Monday, September 12, 2016

Guidelines for making a Stata package

Here are some guidelines for making a well behaved Stata package (ado):
  1. Provide all relevant output programmatically, not just textually. Another package may want to work with yours.
  2. Provide a way to check the version of your package.
  3. Use version.
  4. The package file should have a line like 'd Distribution-Date: 01jan2000' so that the package can be updated from adoupdate.
  5. Make clear in the help file what side effects your program may have (globals, characteristics, mata objects, scalars, incrementing of the RNG state by using randomization functions, files left around). Cleanup after yourself if you can, especially after errors (use preserve, tempfiles/tempvars/tempnames, and capture blocks with cleanup sections).
  6. List your package dependencies. You can do this in the package file, but you should also mention this in the help file (and say if you autoinstall dependencies). 
  7. If you capture the output from a long running process, make sure to allow for exit if the break key was pressed (check _rc==1).
  8. Use _assert. It makes error checking code much nicer to read.

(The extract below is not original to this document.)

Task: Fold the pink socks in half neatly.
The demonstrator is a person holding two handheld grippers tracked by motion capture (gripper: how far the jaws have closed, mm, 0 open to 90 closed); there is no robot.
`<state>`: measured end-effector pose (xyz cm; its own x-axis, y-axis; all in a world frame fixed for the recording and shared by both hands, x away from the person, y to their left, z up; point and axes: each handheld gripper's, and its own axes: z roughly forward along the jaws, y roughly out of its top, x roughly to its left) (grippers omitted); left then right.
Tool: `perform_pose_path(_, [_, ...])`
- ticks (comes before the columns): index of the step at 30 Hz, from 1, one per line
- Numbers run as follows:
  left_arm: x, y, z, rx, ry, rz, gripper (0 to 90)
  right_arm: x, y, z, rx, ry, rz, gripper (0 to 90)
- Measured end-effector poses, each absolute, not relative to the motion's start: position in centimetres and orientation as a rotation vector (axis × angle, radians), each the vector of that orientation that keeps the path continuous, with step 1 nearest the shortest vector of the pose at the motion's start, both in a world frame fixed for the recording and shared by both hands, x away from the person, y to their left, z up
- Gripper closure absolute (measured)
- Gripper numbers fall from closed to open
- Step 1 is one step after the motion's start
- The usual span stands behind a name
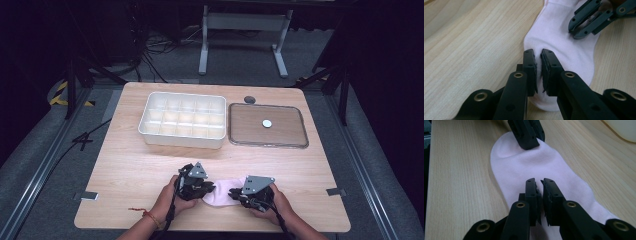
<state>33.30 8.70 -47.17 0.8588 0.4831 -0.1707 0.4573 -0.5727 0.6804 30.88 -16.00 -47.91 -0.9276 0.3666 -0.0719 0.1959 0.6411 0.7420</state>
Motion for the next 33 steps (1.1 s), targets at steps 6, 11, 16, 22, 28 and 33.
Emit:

  9. Provide tests (such as static source code checks and unit checks) with good coverage. Relatedly, your help material should include useful examples.
  10. Put a brief description/authors in *! initial lines above the command in the ado file (used by which). Don't make this a full changelog, put that in a changelog file.
  11. If you use compiled plugins or mata mlibs, provide the source code. This can help users determine solutions to errors.
  12. If the package is estimating statistical routines then include references for the procedure and make very explicit details of your algorithm.
  13. Make sure your program works with when either the current directory or the tempdir contain spaces.
Extra-special niceties:
  1. Have an option so that relevant output (such as displayed text or saved files) is not dependent on machine-specific characteristics (e.g. directory, # processors, speed/time). This allows for log files to be compared across runs to check for real differences using text comparison methods.
  2. Provide a way to access previous versions of package and a place to post errors. You can easily do this by host your project on a development website like GitHub.
  3. Provide a way to cite the programs.
  4. Provide a centralized place for listing issues/bug reports/enhacement requests/etc (e.g. at GitHub).
  5. If you provide a web-based development site (e.g. at GitHub) provide a version of your help in HTML (see the log2html Stata package).